Task details ▸
Please take the records that follow and repeat exactly the lines starting with the line with "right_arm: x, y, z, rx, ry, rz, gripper" and going on through the line with "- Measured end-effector".
*** Dataset excerpts ***
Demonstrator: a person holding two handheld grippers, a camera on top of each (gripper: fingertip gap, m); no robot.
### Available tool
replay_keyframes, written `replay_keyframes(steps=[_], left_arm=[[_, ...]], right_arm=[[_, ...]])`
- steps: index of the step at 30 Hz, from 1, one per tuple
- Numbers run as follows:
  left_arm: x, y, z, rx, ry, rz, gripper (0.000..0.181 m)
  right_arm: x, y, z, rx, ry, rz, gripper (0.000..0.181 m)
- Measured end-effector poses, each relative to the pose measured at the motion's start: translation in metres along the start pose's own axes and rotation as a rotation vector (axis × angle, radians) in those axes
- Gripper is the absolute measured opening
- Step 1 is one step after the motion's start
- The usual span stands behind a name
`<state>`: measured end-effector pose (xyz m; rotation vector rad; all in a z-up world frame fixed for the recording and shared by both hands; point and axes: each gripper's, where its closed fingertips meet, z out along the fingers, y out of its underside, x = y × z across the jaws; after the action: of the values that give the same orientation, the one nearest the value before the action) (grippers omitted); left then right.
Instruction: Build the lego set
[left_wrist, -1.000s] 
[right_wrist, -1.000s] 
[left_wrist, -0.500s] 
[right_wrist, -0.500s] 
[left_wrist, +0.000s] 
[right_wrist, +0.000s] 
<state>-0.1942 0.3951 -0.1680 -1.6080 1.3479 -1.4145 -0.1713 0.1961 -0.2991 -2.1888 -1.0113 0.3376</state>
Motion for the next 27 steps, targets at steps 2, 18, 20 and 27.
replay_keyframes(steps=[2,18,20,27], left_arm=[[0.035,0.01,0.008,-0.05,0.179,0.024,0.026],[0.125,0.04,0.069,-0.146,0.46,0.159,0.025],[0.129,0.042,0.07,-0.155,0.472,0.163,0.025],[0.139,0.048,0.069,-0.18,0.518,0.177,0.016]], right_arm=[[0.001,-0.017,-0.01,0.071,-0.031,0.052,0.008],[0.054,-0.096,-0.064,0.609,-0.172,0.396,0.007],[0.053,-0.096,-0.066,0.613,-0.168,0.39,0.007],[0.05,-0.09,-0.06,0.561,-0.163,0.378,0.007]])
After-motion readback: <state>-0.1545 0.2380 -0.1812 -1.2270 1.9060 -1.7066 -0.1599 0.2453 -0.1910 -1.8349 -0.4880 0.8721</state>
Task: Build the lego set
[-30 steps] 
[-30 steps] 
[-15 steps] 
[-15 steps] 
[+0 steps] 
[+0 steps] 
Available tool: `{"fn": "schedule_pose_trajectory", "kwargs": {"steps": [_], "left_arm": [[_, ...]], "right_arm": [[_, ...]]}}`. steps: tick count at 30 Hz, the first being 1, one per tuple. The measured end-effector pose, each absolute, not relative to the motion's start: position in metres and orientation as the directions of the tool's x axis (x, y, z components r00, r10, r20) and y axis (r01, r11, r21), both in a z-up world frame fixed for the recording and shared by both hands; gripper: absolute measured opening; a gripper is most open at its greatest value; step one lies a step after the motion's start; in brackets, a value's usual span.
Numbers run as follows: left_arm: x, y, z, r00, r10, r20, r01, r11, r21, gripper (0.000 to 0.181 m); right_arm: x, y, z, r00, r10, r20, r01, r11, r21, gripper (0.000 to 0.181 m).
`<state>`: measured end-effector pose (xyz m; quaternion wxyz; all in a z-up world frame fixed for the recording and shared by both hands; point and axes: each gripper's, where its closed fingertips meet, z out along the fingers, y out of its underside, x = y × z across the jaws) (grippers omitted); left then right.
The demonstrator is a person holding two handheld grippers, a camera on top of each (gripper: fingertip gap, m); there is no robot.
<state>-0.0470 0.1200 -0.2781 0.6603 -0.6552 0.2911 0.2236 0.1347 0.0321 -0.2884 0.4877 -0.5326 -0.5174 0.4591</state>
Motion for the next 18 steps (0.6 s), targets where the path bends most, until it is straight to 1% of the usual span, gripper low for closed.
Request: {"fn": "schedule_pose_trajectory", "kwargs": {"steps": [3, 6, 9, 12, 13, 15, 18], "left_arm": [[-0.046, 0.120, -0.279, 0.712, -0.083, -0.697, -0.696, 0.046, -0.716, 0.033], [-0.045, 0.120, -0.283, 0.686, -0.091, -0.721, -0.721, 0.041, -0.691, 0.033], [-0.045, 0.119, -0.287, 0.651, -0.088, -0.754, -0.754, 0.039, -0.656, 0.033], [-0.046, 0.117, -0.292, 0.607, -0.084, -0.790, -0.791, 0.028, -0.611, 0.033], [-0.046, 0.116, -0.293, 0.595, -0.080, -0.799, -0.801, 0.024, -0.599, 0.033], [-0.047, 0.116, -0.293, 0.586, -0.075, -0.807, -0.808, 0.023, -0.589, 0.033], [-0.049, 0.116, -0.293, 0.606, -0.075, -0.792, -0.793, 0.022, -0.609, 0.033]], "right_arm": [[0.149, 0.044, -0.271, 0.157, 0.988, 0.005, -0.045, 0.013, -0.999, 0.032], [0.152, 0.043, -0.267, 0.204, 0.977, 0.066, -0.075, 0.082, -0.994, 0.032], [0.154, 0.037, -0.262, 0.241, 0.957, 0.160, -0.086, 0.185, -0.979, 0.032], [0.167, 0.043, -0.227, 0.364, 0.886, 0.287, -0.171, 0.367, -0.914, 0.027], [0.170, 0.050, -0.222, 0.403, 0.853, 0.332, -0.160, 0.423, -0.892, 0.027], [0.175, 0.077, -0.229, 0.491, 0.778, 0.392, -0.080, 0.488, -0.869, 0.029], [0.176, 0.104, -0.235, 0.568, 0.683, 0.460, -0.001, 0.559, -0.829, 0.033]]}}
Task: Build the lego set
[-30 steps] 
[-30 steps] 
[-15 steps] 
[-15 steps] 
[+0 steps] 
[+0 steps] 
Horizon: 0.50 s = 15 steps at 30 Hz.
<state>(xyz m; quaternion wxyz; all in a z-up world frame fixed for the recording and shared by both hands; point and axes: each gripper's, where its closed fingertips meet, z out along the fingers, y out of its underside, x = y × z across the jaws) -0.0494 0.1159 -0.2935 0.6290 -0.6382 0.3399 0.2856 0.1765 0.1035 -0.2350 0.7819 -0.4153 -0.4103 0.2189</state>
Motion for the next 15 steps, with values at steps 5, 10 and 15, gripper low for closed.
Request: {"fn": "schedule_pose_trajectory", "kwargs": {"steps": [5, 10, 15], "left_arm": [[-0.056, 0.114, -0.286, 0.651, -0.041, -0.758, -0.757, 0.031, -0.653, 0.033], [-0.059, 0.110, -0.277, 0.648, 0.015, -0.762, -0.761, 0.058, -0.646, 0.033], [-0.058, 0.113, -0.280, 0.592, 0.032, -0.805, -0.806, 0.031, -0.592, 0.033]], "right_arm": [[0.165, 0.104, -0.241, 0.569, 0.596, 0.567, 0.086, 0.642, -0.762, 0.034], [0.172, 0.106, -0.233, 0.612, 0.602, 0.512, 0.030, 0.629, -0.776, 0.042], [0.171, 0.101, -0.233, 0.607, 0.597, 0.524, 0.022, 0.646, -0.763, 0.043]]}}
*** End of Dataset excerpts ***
Solution ▸
  right_arm: x, y, z, rx, ry, rz, gripper (0.000..0.181 m)
- Measured end-effector poses, each relative to the pose measured at the motion's start: translation in metres along the start pose's own axes and rotation as a rotation vector (axis × angle, radians) in those axes

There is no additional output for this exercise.